Hackers used botnets and DNS servers to swamp networks with torrents of data

March 16, 2006 12:00 PM ET

Computerworld - A sudden increase in a particularly dangerous type of distributed denial-of-service (DDoS) attack could portend big trouble for companies, according to VeriSign Inc.

The Mountain View, Calif.-based company said that about 1,500 organizations worldwide were attacked earlier this year by unknown hackers who employed botnets and Domain Name System (DNS) servers to swamp networks with unmanageable torrents of data.

The attacks, which started on Jan. 3 and ended in mid-February, were notable because they employed an especially devastating kind of DDoS attack, said Ken Silva, VeriSign's chief security officer.

Such an attack typically involves thousands of compromised zombie systems sending torrents of useless data or requests for data to targeted servers or networks -- rendering them inaccessible for legitimate use.

In this case, attackers sent spoofed domain-name requests from botnets to DNS servers, which processed the requests and then sent replies to the spoofed victims, according to Silva.

“When the number of requests is in the thousands, the attacker could potentially generate a multigigabit flood of DNS replies” directed at the spoofed server, according to a description of such attacks on US-CERT Web site (download PDF).

“This is known as an amplifier attack because this method takes advantage of misconfigured DNS servers to reflect the attack onto a target, while amplifying the volume of packets,” the CERT description said.

Unlike typical DDoS attacks, the volume of data generated by amplifer attacks is greater by several orders of magnitude, Silva said.
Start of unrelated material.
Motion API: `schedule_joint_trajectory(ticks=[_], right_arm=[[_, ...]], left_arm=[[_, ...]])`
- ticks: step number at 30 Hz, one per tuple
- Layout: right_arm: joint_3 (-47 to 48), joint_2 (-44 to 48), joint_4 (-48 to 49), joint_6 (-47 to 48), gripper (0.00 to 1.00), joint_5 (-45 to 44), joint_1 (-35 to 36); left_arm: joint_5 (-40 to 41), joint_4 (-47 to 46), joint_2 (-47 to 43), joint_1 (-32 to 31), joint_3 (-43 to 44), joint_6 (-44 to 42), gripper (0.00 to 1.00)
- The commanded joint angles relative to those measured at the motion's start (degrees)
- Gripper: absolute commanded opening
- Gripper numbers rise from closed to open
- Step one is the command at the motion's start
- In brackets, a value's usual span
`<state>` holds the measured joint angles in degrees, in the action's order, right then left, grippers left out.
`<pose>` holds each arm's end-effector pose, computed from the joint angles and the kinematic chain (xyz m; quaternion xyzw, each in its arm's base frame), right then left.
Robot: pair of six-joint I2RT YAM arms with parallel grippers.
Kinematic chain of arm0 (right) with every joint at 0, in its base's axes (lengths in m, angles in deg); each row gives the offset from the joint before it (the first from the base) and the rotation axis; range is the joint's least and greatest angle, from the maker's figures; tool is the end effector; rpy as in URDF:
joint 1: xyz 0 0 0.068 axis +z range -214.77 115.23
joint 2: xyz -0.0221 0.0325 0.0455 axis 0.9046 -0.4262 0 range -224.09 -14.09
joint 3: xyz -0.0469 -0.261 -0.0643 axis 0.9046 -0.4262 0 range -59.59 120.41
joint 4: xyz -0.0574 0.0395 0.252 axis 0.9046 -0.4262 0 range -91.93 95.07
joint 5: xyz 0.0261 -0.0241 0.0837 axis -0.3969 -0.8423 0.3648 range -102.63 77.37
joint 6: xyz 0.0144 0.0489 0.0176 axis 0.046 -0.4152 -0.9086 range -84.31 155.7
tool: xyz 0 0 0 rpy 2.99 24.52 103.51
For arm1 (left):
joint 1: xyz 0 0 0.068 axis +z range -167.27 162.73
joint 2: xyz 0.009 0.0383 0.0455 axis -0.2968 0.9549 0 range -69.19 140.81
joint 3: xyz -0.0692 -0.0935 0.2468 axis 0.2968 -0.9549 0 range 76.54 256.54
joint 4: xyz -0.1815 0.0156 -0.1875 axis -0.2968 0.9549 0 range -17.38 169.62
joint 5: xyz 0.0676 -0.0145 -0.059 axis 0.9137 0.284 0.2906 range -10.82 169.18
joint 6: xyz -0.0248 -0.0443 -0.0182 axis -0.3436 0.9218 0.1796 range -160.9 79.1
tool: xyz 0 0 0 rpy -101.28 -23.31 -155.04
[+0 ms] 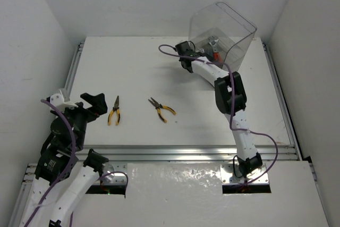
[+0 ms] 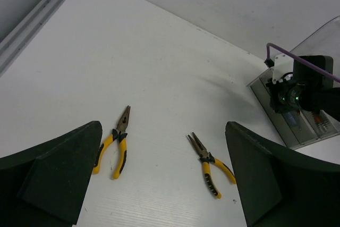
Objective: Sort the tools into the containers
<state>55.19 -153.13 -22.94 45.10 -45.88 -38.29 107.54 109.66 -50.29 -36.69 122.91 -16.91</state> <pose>0.4840 0.2192 0.1585 -0.1914 0.8911 -0.2217 0.3465 0.0657 -0.0052 0.3477 -0.1875 0.7334 -0.0578 0.6508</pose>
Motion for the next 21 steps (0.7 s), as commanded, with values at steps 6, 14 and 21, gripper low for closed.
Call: schedule_joint_trajectory(ticks=[6,14,21], right_arm=[[1.8,2.0,2.8,4.9,0.04,-2.3,-2.1],[0.5,6.5,0.2,1.9,0.10,1.1,-1.9],[-5.1,11.5,2.7,3.1,0.06,0.8,-2.0]], left_arm=[[-0.6,-2.8,-1.3,-0.9,-0.4,-1.0,1.00],[-0.6,-2.8,-1.1,-1.1,-0.4,-1.0,1.00],[-0.6,-2.8,-1.1,-1.1,-0.4,-1.0,1.00]])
Though this type of attack is not especially new, the latest wave demonstrates how good hackers are getting at launching them, he said.

“It really demonstrates how much horsepower these people have developed and how efficient they are at developing it,” he said.
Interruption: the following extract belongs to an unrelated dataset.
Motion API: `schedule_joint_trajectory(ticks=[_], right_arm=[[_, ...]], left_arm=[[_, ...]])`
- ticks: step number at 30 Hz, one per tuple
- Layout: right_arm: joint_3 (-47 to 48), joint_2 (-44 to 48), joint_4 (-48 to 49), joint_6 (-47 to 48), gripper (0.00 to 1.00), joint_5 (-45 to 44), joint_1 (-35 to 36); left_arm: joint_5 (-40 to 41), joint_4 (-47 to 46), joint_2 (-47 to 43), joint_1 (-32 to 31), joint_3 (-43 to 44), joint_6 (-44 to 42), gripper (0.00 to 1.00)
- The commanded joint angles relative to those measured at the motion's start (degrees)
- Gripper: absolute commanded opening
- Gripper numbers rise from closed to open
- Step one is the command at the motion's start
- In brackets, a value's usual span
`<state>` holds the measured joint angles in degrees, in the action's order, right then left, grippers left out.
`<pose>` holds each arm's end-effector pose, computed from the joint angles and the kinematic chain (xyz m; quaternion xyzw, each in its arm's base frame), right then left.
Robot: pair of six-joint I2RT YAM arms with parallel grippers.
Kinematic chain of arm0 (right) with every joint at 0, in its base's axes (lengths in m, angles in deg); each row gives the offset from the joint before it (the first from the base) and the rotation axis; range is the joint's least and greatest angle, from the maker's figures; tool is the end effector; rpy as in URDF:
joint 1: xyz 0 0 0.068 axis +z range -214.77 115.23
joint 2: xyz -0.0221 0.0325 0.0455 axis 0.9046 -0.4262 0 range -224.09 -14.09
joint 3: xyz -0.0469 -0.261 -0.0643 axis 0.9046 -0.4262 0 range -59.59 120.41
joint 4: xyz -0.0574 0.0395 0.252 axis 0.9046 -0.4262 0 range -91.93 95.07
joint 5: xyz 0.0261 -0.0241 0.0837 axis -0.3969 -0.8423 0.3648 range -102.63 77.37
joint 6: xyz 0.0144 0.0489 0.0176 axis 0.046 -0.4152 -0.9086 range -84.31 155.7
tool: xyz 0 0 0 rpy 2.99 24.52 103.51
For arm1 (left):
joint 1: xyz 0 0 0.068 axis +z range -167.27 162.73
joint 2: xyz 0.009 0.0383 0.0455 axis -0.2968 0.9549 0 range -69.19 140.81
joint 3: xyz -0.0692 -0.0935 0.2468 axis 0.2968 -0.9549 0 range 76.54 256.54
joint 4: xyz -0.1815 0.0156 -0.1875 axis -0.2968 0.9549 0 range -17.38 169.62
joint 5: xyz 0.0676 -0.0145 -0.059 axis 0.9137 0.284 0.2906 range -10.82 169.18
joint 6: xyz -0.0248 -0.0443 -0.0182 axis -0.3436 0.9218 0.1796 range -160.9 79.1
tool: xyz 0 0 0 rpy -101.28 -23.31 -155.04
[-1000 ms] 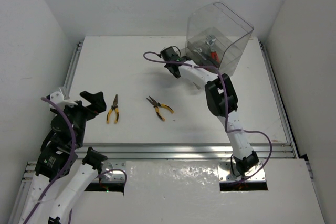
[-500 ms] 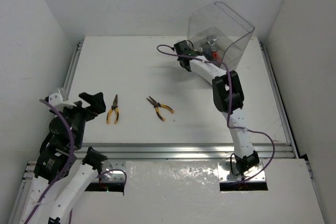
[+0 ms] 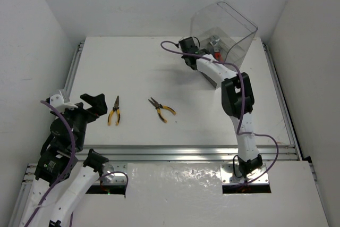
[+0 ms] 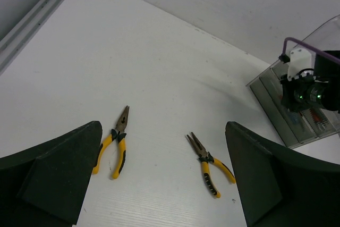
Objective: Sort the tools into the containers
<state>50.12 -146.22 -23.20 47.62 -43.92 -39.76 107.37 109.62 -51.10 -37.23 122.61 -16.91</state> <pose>0.4724 0.1999 0.1905 -0.2013 0.8889 -0.2154 0.3507 0.0633 -0.0051 0.3468 -0.1840 0.7316 -0.0640 0.6534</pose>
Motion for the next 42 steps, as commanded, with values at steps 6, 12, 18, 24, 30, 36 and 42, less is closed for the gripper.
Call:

One of the major reasons such attacks work is because a vast majority of DNS servers on the Internet have “recursive” configurations, said Mark Loveless, security architect with Vernier Networks Inc. in Mountain View, Calif.

Recursive DNS servers process domain name requests even for addresses that belong to some other domain. A non-recursive DNS server, on the other hand, only provides name information that it has locally. According to CERT, about 80% of the installed DNS servers worldwide have enabled recursion.

“I don’t want my DNS server to look for an address that belongs to someone else," Loveless said. "I only want it to look for addresses that belong to me. That’s the change that needs to be made." In the attacks earlier this year, DNS servers were used as enablers in the attacks, not as targets. But they can just as easily become targets, Loveless said.

Another big concern is the amplification techniques hackers are using to make their DDoS attacks more disruptive, said Paul Mockapetris, inventor of the Internet's core Domain Name System and chairman of IP address management vendor Nominum Inc. in Redwood City, Calif.

One way to do this is by crafting a domain query in such a manner as to cause the server to generate repeated “fetches” of a large amount of data, he said. “Rather than jamming the input of a particular machine you are jamming output by pulling a lot of data out if it."

Such amplification can create problems not just for the target system but also for the DNS server itself, he said.